[[ Data extract, beginning ]]

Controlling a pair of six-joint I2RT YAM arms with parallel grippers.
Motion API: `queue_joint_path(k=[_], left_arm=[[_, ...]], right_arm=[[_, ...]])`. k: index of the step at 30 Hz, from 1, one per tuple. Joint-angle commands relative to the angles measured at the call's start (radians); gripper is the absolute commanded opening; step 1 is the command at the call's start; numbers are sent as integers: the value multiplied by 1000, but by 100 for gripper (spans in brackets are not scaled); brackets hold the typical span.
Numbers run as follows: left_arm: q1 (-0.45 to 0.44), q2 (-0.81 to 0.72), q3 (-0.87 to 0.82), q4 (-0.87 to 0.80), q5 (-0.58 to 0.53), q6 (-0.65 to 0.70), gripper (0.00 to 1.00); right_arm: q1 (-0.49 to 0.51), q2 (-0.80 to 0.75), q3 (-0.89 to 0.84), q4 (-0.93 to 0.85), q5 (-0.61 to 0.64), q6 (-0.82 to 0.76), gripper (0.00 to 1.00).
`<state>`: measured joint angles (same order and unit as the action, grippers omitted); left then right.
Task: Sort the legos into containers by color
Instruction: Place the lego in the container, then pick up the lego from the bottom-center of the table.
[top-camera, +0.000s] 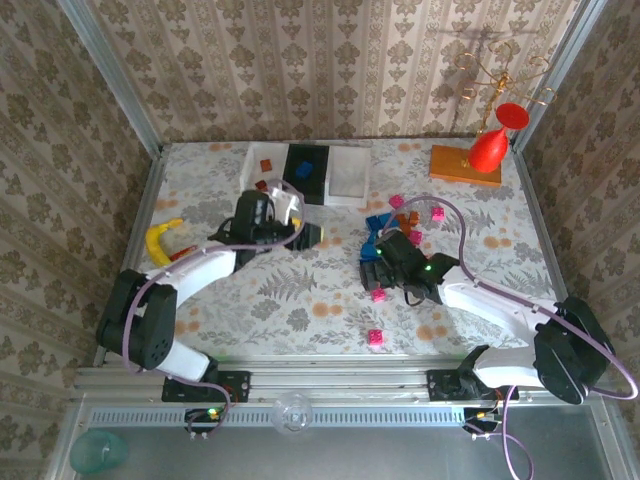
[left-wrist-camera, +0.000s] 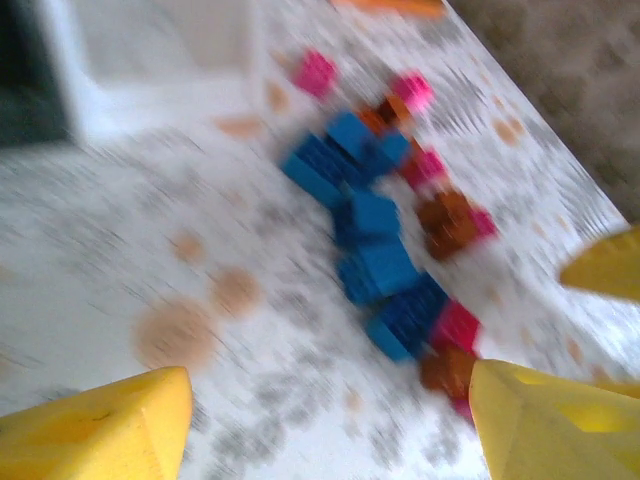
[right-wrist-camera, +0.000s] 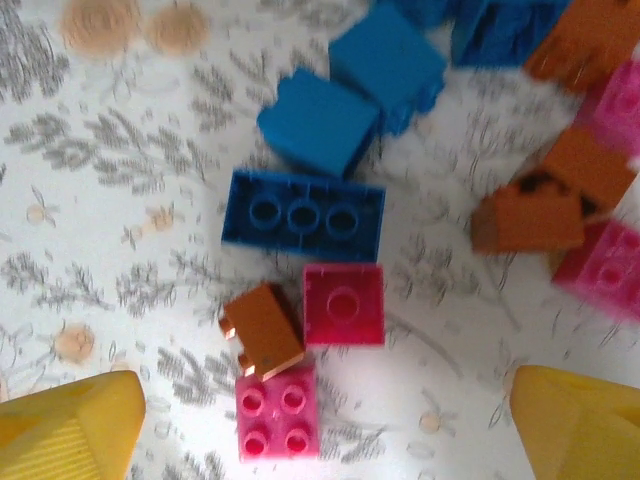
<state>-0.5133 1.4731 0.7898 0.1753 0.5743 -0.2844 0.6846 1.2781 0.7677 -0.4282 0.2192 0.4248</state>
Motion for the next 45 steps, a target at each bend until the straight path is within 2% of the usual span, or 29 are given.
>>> queue_joint_path(k=[1, 7, 11, 16, 24, 29, 33, 37, 41, 45], left_arm=[[-38, -52, -90, 95, 173, 61, 76], [-94, -60, -194, 197, 238, 90, 76], [-127, -73, -223, 178, 231, 139, 77], [-140, -100, -251, 167, 219, 167, 77], [-132, -122, -256, 134, 130, 191, 77], [-112, -148, -259, 147, -26, 128, 77], [-56, -186, -267, 155, -125, 37, 77], [50, -222, -272, 160, -176, -91, 78], [182, -209, -235, 177, -151, -235, 78], [192, -181, -173, 191, -122, -271, 78]], right_arm=[[11, 26, -24, -77, -101, 52, 93], [20, 105, -16, -24, -105, 6, 84], [20, 178, -2, -5, -101, -9, 72], [21, 215, 2, 10, -125, -18, 62], [22, 242, -9, 83, -166, -40, 50], [26, 188, -15, 60, -198, -30, 37], [36, 79, 3, 39, -270, -14, 33], [33, 22, 32, 159, -342, -12, 34], [-4, 94, 159, 254, -282, -11, 34], [-89, 248, 300, 332, -201, -9, 34]])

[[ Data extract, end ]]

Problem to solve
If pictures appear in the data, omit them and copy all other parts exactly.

Problem solution
Controlling a pair of six-joint I2RT YAM arms with parallel grippers.
Motion API: `queue_joint_path(k=[_], left_arm=[[_, ...]], right_arm=[[_, ...]])`. k: index of the step at 30 Hz, from 1, one per tuple. Joint-angle commands relative to the angles measured at the call's start (radians); gripper is the absolute commanded opening; step 1 is the command at the call's start; numbers are sent as integers: the value multiplied by 1000, but by 100 for gripper (spans in brackets are not scaled); brackets hold the typical span.
Numbers run as follows: left_arm: q1 (-0.45 to 0.44), q2 (-0.81 to 0.72), q3 (-0.87 to 0.82), q4 (-0.87 to 0.80), q5 (-0.58 to 0.53), q6 (-0.65 to 0.70), gripper (0.00 to 1.00); right_arm: q1 (-0.49 to 0.51), q2 (-0.80 to 0.75), q3 (-0.89 to 0.84), q4 (-0.93 to 0.85), q5 (-0.61 to 0.64), q6 (-0.82 to 0.76), gripper (0.00 to 1.00).
`<state>`: measured joint angles (same order and unit as the action, grippers omitted); left then right.
Task: Sort the legos into containers by color
Instruction: Place the lego in the container, then pick up the lego from the bottom-center of the table.
[top-camera, +0.000s] 
[left-wrist-camera, +0.000s] 
[right-wrist-camera, +0.000s] 
<state>-0.5133 1.4731 0.7898 0.1753 0.5743 -0.2844 0.6846 1.2781 0.7677 -0.4282 0.2192 0.4248</state>
Motion for the next 45 steps, a target at each bend until the straight path is within 2% of the usual span, or 29 are given.
>>> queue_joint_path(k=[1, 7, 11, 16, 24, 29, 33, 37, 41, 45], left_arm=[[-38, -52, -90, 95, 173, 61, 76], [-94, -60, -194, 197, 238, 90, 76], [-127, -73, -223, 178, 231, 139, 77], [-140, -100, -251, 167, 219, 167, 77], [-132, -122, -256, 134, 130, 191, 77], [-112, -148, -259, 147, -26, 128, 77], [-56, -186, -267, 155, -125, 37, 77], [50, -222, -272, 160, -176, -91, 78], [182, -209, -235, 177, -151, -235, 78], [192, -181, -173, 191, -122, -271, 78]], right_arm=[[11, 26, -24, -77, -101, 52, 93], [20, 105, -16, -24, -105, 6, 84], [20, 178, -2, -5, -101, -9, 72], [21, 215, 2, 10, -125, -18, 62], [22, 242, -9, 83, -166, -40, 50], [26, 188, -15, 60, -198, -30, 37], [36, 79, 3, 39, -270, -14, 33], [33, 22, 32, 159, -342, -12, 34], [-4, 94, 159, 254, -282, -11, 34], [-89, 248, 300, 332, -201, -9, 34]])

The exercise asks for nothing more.